• What is being asked:
Below this line are records; write out exactly the lines from the one containing "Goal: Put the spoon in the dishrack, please" through the one containing "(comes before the", with the pictures left out.

─── Excerpted data

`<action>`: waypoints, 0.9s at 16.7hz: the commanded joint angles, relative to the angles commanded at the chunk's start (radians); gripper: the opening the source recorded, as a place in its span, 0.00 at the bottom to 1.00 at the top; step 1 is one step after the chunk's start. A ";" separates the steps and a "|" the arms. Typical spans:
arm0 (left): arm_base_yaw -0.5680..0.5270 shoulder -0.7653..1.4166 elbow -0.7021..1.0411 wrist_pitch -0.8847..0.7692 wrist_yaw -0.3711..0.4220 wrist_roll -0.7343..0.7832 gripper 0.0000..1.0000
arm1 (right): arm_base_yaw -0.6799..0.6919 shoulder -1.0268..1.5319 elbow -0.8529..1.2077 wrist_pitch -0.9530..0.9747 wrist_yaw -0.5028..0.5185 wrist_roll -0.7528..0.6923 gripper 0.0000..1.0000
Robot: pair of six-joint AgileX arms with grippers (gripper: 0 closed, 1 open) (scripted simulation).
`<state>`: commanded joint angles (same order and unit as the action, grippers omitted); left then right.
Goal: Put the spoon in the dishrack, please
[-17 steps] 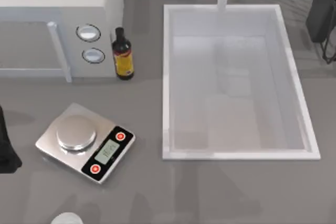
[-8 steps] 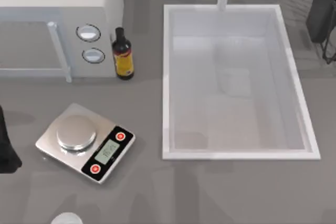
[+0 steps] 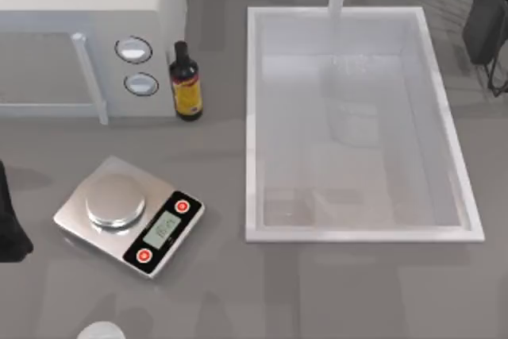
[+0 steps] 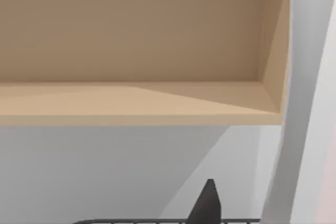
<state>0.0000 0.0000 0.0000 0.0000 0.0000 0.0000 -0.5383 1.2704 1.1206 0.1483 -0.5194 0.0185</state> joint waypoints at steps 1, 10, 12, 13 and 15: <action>0.000 0.000 0.000 0.000 0.000 0.000 1.00 | 0.022 0.063 -0.012 0.077 0.024 -0.001 0.00; 0.000 0.000 0.000 0.000 0.000 0.000 1.00 | 0.219 0.506 -0.134 0.650 0.229 -0.003 0.00; 0.000 0.000 0.000 0.000 0.000 0.000 1.00 | 0.232 0.527 -0.142 0.675 0.242 -0.002 0.00; 0.000 0.000 0.000 0.000 0.000 0.000 1.00 | 0.232 0.527 -0.142 0.675 0.242 -0.002 0.00; 0.000 0.000 0.000 0.000 0.000 0.000 1.00 | 0.232 0.527 -0.142 0.675 0.242 -0.002 0.00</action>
<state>0.0000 0.0000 0.0000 0.0000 0.0000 0.0000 -0.3068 1.7970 0.9786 0.8231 -0.2772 0.0162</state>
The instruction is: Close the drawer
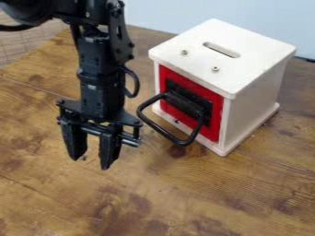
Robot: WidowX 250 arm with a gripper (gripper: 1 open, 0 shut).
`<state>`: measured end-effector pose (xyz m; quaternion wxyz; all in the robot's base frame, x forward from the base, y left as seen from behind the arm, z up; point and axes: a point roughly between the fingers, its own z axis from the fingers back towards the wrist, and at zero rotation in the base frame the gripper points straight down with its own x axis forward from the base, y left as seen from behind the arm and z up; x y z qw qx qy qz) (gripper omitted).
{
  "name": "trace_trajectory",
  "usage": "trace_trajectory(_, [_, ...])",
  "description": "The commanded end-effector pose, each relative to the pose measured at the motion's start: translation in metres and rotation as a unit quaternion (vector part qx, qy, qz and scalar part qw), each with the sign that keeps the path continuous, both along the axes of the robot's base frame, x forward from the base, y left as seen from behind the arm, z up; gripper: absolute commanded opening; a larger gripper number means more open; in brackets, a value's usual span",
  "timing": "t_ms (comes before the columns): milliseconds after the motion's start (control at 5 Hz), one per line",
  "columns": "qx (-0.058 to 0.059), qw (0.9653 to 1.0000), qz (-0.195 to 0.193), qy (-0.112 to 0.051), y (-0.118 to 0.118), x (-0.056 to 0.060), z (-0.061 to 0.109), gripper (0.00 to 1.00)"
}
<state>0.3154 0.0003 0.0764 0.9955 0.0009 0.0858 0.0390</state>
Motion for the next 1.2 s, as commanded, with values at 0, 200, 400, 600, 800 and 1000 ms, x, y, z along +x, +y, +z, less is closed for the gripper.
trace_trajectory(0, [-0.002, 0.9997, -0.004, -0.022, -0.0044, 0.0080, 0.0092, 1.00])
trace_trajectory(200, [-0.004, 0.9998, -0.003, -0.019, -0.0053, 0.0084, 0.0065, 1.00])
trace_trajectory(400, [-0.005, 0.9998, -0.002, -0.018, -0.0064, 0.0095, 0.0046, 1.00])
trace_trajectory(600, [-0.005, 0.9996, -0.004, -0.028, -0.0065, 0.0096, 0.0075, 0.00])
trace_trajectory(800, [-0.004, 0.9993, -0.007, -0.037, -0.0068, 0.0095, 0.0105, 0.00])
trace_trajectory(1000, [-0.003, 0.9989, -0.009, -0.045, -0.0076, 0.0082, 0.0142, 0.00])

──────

• Response:
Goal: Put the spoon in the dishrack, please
[-17 steps] 
[-8 steps] 
[+0 steps] 
[+0 steps] 
<state>0.0000 0.0000 0.0000 0.0000 0.0000 0.0000 -0.5383 1.2704 1.1206 0.1483 -0.5194 0.0185</state> joint waypoints at steps 1, 10, 12, 13 and 15: <action>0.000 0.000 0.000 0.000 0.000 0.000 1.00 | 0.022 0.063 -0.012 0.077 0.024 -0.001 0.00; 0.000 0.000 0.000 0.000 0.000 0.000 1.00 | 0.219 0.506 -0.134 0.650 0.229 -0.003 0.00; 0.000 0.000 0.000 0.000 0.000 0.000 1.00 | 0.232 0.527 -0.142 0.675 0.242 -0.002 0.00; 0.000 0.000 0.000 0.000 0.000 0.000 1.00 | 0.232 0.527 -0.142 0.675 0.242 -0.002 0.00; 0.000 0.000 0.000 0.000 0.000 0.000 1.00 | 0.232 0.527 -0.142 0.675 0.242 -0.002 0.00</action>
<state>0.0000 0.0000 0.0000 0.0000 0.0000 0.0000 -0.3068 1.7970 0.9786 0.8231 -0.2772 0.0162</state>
The instruction is: Close the drawer
Robot: WidowX 250 arm with a gripper (gripper: 1 open, 0 shut).
`<state>`: measured end-effector pose (xyz m; quaternion wxyz; all in the robot's base frame, x forward from the base, y left as seen from behind the arm, z up; point and axes: a point roughly between the fingers, its own z axis from the fingers back towards the wrist, and at zero rotation in the base frame the gripper points straight down with its own x axis forward from the base, y left as seen from behind the arm and z up; x y z qw qx qy qz) (gripper omitted).
{
  "name": "trace_trajectory",
  "usage": "trace_trajectory(_, [_, ...])",
  "description": "The commanded end-effector pose, each relative to the pose measured at the motion's start: translation in metres and rotation as a unit quaternion (vector part qx, qy, qz and scalar part qw), each with the sign that keeps the path continuous, both along the axes of the robot's base frame, x forward from the base, y left as seen from behind the arm, z up; gripper: absolute commanded opening; a larger gripper number means more open; in brackets, a value's usual span",
  "timing": "t_ms (comes before the columns): milliseconds after the motion's start (control at 5 Hz), one per line",

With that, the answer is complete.